Segundo o BNDES, a iniciativa já atendeu produtores de 738 municípios, distribuídos em 22 estados. Até (4), foram aprovadas cerca de 26,8 mil operações, com tíquete médio de R$ 269 mil. Aproximadamente metade dessas operações foi destinada a agricultores familiares.
“O programa permite que os produtores rurais quitem suas dívidas e reorganizem suas finanças, criando condições para a retomada das atividades produtivas. Cerca de 50% das operações aprovadas atenderam agricultores familiares, que têm papel relevante na segurança alimentar e no desenvolvimento regional”, afirmou o presidente do BNDES, Aloizio Mercadante.
Do total de recursos, ao menos 40% foram reservados a beneficiários do Programa Nacional de Fortalecimento da Agricultura Familiar (Pronaf) e do Programa Nacional de Apoio aos Médios Produtores Rurais (Pronamp), considerados mais vulneráveis aos impactos das quebras de safra. Nesse grupo, foram aprovados R$ 4,6 bilhões, o equivalente a 96% do montante reservado a esses segmentos, em 24,1 mil operações.
O programa oferece prazo de até nove anos para pagamento, com até um ano de carência. Os recursos podem ser utilizados para liquidação ou amortização de operações de crédito rural de custeio e investimento, além de Cédulas de Produto Rural (CPR), inclusive contratos mais recentes, desde que comprovadas perdas relevantes de produção.

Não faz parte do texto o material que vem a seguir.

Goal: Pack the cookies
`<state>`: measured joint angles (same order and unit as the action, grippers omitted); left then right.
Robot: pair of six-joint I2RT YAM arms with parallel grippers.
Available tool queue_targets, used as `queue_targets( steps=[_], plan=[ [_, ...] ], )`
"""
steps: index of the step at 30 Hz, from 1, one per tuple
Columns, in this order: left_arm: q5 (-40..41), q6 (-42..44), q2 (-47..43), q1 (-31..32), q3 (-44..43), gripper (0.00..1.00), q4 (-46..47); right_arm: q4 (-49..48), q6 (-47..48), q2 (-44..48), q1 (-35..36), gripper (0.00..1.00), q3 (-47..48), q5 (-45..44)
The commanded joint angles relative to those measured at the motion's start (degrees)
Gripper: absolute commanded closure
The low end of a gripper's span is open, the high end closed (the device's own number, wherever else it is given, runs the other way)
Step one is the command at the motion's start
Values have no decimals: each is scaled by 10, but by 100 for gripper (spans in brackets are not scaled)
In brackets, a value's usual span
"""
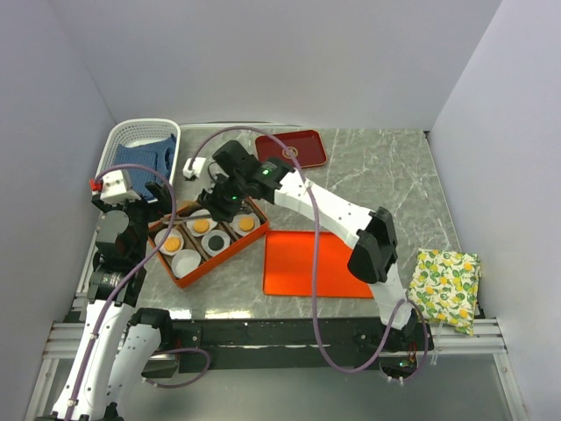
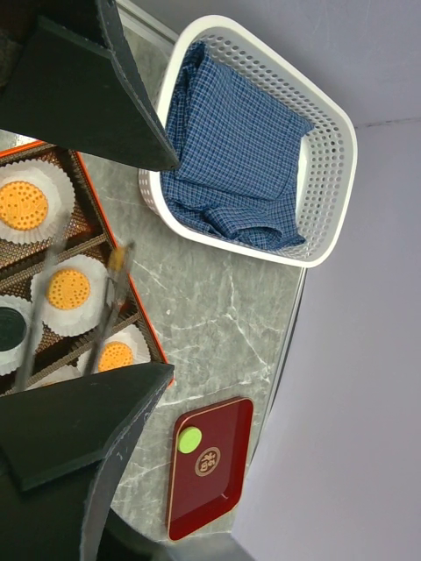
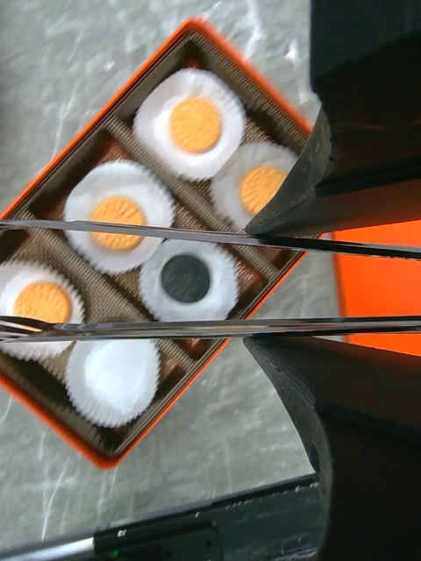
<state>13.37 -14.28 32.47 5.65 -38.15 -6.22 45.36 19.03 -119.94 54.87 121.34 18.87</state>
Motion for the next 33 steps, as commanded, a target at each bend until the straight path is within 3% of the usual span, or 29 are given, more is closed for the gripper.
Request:
queue_targets(
  steps=[1, 22, 33],
  plan=[
    [-7, 0, 0, -1, -1, 4, 24, -20, 8, 60, -34, 48, -23, -13],
    [-12, -1, 5, -1, -2, 4, 24, -34, -5, 62, -258, 48, -69, -16],
    [-15, -2, 8, -1, -3, 4, 24, -38, -35, 23, -319, 48, -78, -13]
  ],
)
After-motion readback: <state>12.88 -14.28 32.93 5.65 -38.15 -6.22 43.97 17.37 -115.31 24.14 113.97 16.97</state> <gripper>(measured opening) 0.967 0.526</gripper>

Podem acessar a linha produtores rurais, associações, condomínios rurais e cooperativas agrícolas, por meio das instituições financeiras credenciadas ao BNDES. A elegibilidade está restrita a produtores localizados em municípios com recorrência de eventos climáticos adversos reconhecidos pelo governo federal, conforme listas do Ministério da Agricultura e Pecuária, além da apresentação de laudo técnico que comprove perdas em duas ou mais safras recentes.
Com a medida, o governo busca mitigar os efeitos das adversidades climáticas sobre o setor agropecuário e preservar a capacidade produtiva, especialmente da agricultura familiar e dos médios produtores, em um cenário de maior risco climático no campo.